A Season Long Investigation into the Effects of Injury, Match Selection and Training Load on Mental Wellbeing in Professional Under 23 Soccer Players: A Team Case Study

Abbott, W., Brownlee, T.E., Harper, L.D., Naughton, R.J., Richardson, A., Clifford, T.

This study examined the influence of injury, match selection and training load on mental wellbeing (MW) in a squad of
professional soccer players. Using a longitudinal design, twenty-five male soccer players (age, 20 ± 1 years, height, 1.80 ±
5.79 m, body mass 76.33 ± 7.52 kg) from the under 23 squad playing in the Premier League 2 division in the UK
completed the Warwick–Edinburgh Mental Well-being Scale (WEMWBS) each week of the 2017/2018 season (37 weeks
in total). Injury and non-selection for the match squad were the only significant predictors of MW (P < 0.05). Injury had the biggest influence on MW that was lower when injured vs. not injured (43.6 ± 5.0 vs. 49.9 ± 3.5, respectively, P = 0.001, ES = 1.48), accounting for 40% of the variation in MW. This increased to 50% when not being selected to play games was also considered.

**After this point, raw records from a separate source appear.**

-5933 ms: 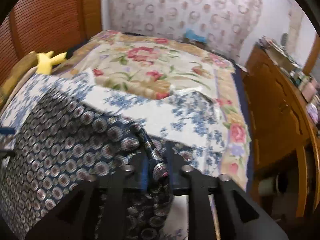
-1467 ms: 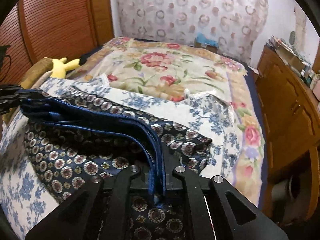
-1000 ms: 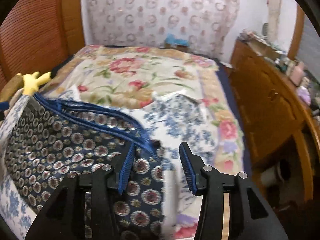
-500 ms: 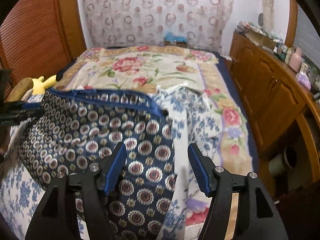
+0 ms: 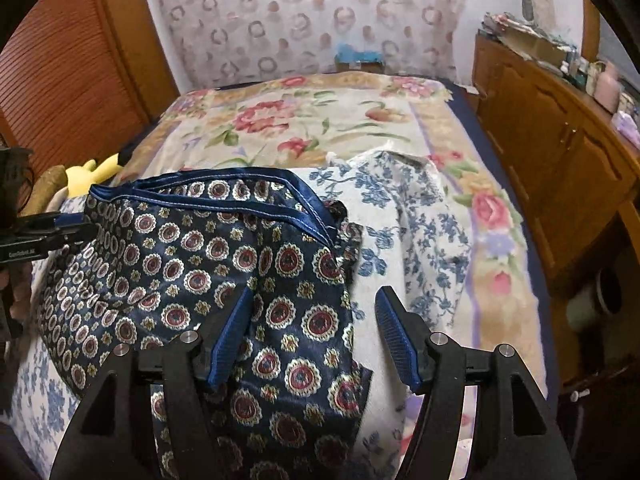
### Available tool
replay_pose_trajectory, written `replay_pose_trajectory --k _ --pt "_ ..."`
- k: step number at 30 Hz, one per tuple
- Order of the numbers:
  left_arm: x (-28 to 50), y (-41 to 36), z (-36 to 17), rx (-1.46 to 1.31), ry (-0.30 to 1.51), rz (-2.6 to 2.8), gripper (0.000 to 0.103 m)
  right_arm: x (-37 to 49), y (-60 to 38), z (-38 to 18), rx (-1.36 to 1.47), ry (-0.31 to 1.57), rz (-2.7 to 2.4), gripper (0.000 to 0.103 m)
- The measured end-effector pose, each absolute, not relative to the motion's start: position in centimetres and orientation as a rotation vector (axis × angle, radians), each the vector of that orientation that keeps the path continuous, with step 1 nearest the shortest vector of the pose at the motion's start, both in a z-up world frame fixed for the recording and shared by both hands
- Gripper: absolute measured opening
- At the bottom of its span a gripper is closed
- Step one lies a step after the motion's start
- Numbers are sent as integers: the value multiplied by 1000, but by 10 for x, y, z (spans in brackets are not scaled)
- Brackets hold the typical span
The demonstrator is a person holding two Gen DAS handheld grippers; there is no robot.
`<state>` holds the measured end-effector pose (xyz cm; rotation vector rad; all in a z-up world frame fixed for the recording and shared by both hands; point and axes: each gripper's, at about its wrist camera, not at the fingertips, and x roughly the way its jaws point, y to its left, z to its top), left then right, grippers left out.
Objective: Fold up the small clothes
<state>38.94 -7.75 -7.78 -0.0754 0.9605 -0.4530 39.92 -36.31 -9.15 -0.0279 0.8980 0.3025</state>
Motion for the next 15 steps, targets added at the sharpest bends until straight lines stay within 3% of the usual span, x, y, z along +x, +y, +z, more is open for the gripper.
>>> replay_pose_trajectory --k 8,15 --pt "397 -74 -78 -92 951 -481 44 410 -351 -92 -69 920 360 63" --pt "398 -75 -78 -118 953 -520 7 410 -343 -94 -62 915 422 21"
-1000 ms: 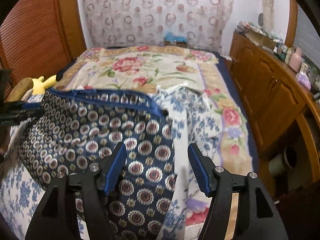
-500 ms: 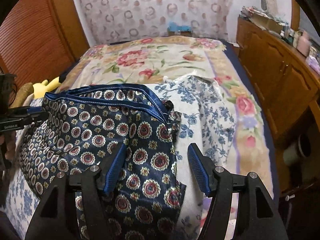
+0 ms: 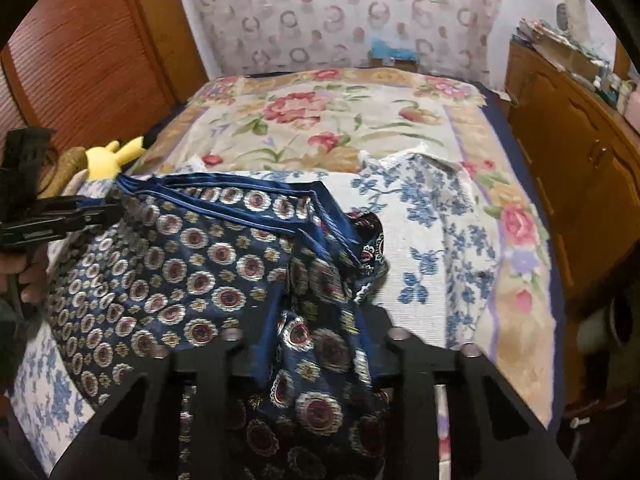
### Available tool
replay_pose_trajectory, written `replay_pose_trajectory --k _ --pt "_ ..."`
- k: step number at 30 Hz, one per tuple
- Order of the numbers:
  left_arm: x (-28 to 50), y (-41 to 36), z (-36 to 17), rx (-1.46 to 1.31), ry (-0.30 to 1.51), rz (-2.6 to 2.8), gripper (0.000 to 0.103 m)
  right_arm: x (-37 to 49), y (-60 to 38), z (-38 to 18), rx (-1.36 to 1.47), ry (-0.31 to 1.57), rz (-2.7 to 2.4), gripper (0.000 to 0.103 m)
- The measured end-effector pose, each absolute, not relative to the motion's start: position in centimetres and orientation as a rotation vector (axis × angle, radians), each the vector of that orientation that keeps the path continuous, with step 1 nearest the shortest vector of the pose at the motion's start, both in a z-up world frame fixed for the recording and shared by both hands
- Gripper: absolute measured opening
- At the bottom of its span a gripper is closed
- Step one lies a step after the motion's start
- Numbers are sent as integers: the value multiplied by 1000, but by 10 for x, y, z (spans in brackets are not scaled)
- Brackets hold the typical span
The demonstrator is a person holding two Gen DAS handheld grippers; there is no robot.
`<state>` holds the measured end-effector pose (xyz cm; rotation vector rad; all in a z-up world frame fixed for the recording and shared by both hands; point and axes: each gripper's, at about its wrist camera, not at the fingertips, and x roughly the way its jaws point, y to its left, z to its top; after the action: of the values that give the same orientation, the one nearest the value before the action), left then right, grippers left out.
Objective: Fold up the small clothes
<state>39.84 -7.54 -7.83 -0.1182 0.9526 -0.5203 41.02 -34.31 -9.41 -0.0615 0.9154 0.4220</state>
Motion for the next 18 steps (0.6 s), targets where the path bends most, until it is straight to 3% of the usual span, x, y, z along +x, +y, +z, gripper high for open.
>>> replay_pose_trajectory --k 6,18 --pt "378 -72 -53 -129 871 -547 3 397 -341 -85 -31 863 424 12" --pt "317 -57 21 -101 661 -566 2 352 -330 -28 23 687 455 11"
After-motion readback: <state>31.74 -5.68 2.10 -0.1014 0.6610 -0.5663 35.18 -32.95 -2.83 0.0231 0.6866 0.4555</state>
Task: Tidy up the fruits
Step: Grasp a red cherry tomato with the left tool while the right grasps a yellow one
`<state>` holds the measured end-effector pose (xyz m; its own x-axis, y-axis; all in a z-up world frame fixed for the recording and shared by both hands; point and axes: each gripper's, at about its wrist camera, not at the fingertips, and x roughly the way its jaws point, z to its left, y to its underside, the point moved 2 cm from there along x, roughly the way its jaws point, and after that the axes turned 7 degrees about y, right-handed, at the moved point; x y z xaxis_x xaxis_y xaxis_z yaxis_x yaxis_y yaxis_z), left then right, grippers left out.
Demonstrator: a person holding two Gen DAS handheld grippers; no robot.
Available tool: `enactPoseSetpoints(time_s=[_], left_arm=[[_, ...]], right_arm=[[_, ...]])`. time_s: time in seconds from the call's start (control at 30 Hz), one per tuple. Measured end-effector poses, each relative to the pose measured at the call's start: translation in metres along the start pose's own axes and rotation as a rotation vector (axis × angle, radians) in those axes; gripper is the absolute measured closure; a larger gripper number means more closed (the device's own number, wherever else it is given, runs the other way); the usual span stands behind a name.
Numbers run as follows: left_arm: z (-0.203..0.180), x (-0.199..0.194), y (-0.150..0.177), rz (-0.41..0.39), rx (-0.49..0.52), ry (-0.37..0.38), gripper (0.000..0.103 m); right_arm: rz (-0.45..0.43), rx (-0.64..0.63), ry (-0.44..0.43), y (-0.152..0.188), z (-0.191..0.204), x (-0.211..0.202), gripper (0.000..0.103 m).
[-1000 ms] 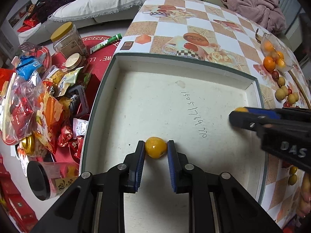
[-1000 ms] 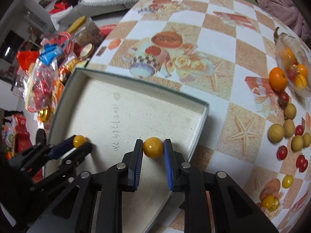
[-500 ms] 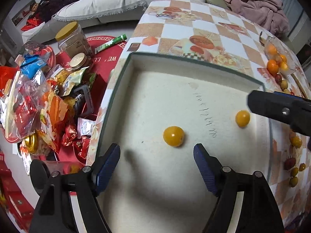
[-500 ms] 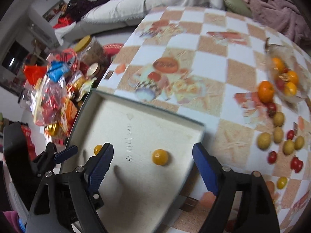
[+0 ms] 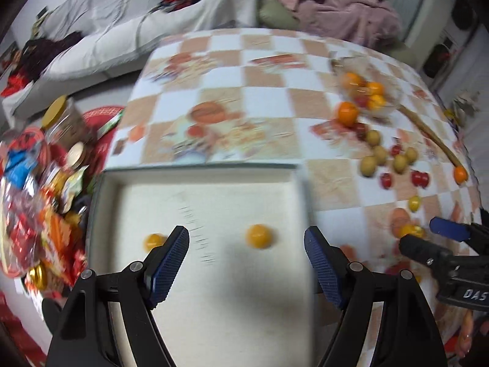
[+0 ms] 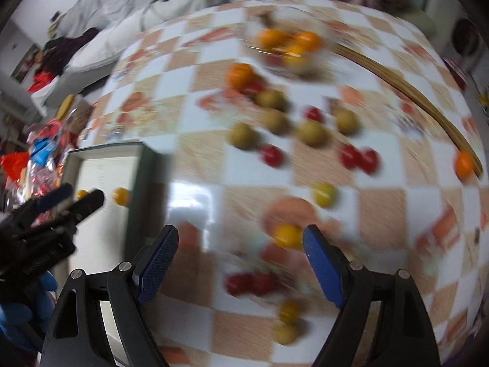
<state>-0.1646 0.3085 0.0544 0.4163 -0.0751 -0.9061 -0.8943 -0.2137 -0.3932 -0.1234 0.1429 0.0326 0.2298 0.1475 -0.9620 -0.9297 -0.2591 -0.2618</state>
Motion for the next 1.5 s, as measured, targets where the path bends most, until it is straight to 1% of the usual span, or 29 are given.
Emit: enactPoseSetpoints(time_s=[0.13, 0.3, 0.5, 0.6, 0.67, 0.73, 0.8, 0.93, 1.07, 1.17, 1.2, 1.23, 1.27, 1.3, 1.33, 1.37, 1.4, 1.43, 1.47, 1.5], left_arm=[[-0.041, 0.002, 0.005, 0.015, 0.092, 0.042, 0.024], [-0.083, 0.009, 0.023, 0.055, 0.195, 0.085, 0.024], [-0.113, 0.022, 0.052, 0.106, 0.329, 0.114, 0.024], [-0.122, 0.028, 0.061, 0.117, 0.387, 0.111, 0.024], [-0.127, 0.034, 0.064, 0.12, 0.399, 0.113, 0.024], [-0.13, 0.04, 0.065, 0.123, 0.396, 0.116, 0.024], [-0.133, 0.046, 0.063, 0.127, 0.385, 0.121, 0.024], [-0.138, 0.052, 0.058, 0.127, 0.381, 0.126, 0.024], [-0.146, 0.058, 0.055, 0.132, 0.394, 0.122, 0.024], [-0.15, 0.059, 0.055, 0.128, 0.391, 0.118, 0.024], [-0.15, 0.059, 0.054, 0.128, 0.388, 0.116, 0.024], [-0.151, 0.059, 0.054, 0.129, 0.383, 0.113, 0.025], [-0.152, 0.059, 0.054, 0.129, 0.378, 0.117, 0.029], [-0.153, 0.058, 0.054, 0.127, 0.379, 0.119, 0.037], [-0.155, 0.057, 0.054, 0.125, 0.384, 0.122, 0.041], [-0.157, 0.056, 0.055, 0.127, 0.388, 0.131, 0.05], [-0.159, 0.055, 0.055, 0.128, 0.39, 0.143, 0.06], [-0.161, 0.054, 0.056, 0.126, 0.393, 0.149, 0.067], [-0.162, 0.053, 0.056, 0.127, 0.392, 0.159, 0.078], [-0.162, 0.053, 0.055, 0.132, 0.38, 0.17, 0.078]], right_arm=[[0.02, 0.049, 0.038, 0.017, -0.037, -0.002, 0.017], [0.05, 0.088, 0.062, 0.038, -0.07, -0.001, 0.017], [0.068, 0.088, 0.077, 0.062, -0.09, -0.002, 0.017], [0.083, 0.079, 0.083, 0.074, -0.094, 0.001, 0.017], [0.088, 0.075, 0.087, 0.079, -0.096, 0.002, 0.018], [0.093, 0.077, 0.085, 0.081, -0.097, 0.006, 0.027], [0.096, 0.082, 0.081, 0.08, -0.099, 0.009, 0.033], [0.074, 0.065, 0.089, 0.076, -0.099, 0.01, 0.037], [0.061, 0.029, 0.098, 0.073, -0.094, 0.011, 0.039], [0.058, -0.009, 0.128, 0.072, -0.089, 0.012, 0.045], [0.056, -0.022, 0.14, 0.072, -0.087, 0.012, 0.049], [0.054, -0.032, 0.15, 0.073, -0.085, 0.012, 0.056], [0.051, -0.038, 0.158, 0.073, -0.085, 0.011, 0.061], [0.049, -0.04, 0.161, 0.073, -0.083, 0.011, 0.069], [0.049, -0.039, 0.158, 0.072, -0.082, 0.012, 0.075], [0.049, -0.035, 0.152, 0.072, -0.083, 0.011, 0.078], [0.05, -0.025, 0.141, 0.072, -0.084, 0.011, 0.079], [0.051, -0.011, 0.131, 0.072, -0.087, 0.01, 0.079], [0.051, 0.004, 0.117, 0.072, -0.089, 0.009, 0.079], [0.053, 0.03, 0.092, 0.073, -0.092, 0.008, 0.079]])
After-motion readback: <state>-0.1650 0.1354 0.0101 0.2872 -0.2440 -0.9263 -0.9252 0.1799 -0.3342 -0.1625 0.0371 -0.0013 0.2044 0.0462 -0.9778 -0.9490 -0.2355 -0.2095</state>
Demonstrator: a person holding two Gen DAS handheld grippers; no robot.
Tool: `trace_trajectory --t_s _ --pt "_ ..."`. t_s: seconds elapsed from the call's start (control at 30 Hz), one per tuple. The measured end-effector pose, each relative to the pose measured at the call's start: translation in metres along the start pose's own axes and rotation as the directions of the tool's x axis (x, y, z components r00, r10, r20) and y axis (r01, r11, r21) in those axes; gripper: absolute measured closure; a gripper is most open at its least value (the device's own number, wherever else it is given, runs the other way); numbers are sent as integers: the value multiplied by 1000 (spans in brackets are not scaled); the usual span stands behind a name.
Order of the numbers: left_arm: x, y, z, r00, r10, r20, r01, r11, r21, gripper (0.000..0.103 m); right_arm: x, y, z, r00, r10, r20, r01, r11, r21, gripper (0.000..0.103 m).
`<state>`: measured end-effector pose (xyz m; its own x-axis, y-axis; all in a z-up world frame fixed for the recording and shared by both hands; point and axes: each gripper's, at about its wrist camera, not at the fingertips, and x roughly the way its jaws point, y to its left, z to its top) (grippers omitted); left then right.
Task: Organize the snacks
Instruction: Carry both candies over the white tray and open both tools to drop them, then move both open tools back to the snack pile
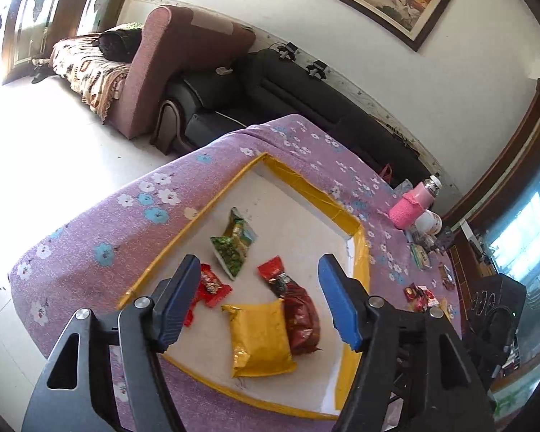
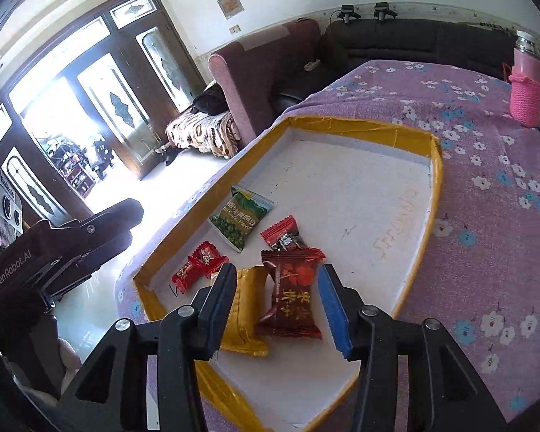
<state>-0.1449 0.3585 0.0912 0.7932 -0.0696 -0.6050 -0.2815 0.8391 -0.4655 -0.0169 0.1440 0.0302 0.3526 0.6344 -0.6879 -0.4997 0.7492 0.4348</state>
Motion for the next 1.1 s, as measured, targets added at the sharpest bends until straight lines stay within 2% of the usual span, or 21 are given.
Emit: trace_trajectory --t_s 0.1,0.23,0.3,0.37,0.47,0.57,0.6,0.63,0.67,0.7,0.8,0.87,0.9,0.97,1.0,1.1 --pt "-2 -29 -7 999 -47 -19 48 998 49 36 -27 -28 -8 998 -31 47 29 999 31 48" --pt "3 -65 -21 991 -107 -86 115 989 98 36 -68 -93 -24 988 -126 93 113 984 138 47" --pt "8 -82 -29 983 -133 -124 148 982 115 36 -90 -132 -32 976 -188 109 162 964 211 47" --pt "12 -99 -36 977 -146 -153 169 975 147 36 -114 -172 -38 953 -276 124 234 932 278 47" --pt "15 -120 -47 971 -157 -181 190 964 184 36 -155 -230 -46 879 -458 134 382 844 377 46" --pt "19 -131 -53 967 -161 -197 200 960 195 36 -180 -277 -48 781 -616 103 525 737 425 43" --pt "20 -134 -55 967 -158 -201 198 960 199 36 -183 -291 -50 758 -646 87 554 710 435 43" --pt "21 -136 -56 966 -156 -205 197 959 202 36 -185 -304 -51 745 -664 64 574 687 445 43" --pt "21 -138 -57 966 -154 -208 197 959 204 36 -184 -317 -53 745 -666 36 581 674 456 43" --pt "21 -139 -58 966 -152 -210 196 959 204 36 -181 -326 -54 759 -651 9 574 675 465 43" --pt "22 -140 -59 967 -145 -210 188 961 204 36 -166 -335 -59 817 -576 -20 518 719 464 43" --pt "23 -139 -58 967 -145 -209 187 962 198 36 -156 -322 -58 815 -579 -19 533 736 418 43" --pt "23 -139 -58 967 -146 -210 188 962 196 36 -153 -316 -57 822 -570 -19 528 749 399 44" --pt "24 -139 -58 966 -147 -211 190 962 198 36 -146 -303 -56 850 -527 -14 494 787 368 48" --pt "24 -139 -59 966 -148 -212 191 961 199 36 -143 -294 -55 857 -515 -14 487 801 349 52" --pt "26 -139 -60 964 -154 -217 197 960 197 36 -136 -271 -54 884 -467 -12 449 841 302 52"
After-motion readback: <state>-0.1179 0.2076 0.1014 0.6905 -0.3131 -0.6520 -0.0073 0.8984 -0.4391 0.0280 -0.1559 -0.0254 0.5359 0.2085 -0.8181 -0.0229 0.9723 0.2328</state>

Weekly training loads measured by GPS (total distance, sprint distance and total duration) and individual player win rate did not influence MW (P > 0.05). These findings highlight the importance of monitoring
MW in professional soccer players and suggest that injured players and those rarely selected for the match squad should
be educated on the strategies available for managing their mental health and wellbeing.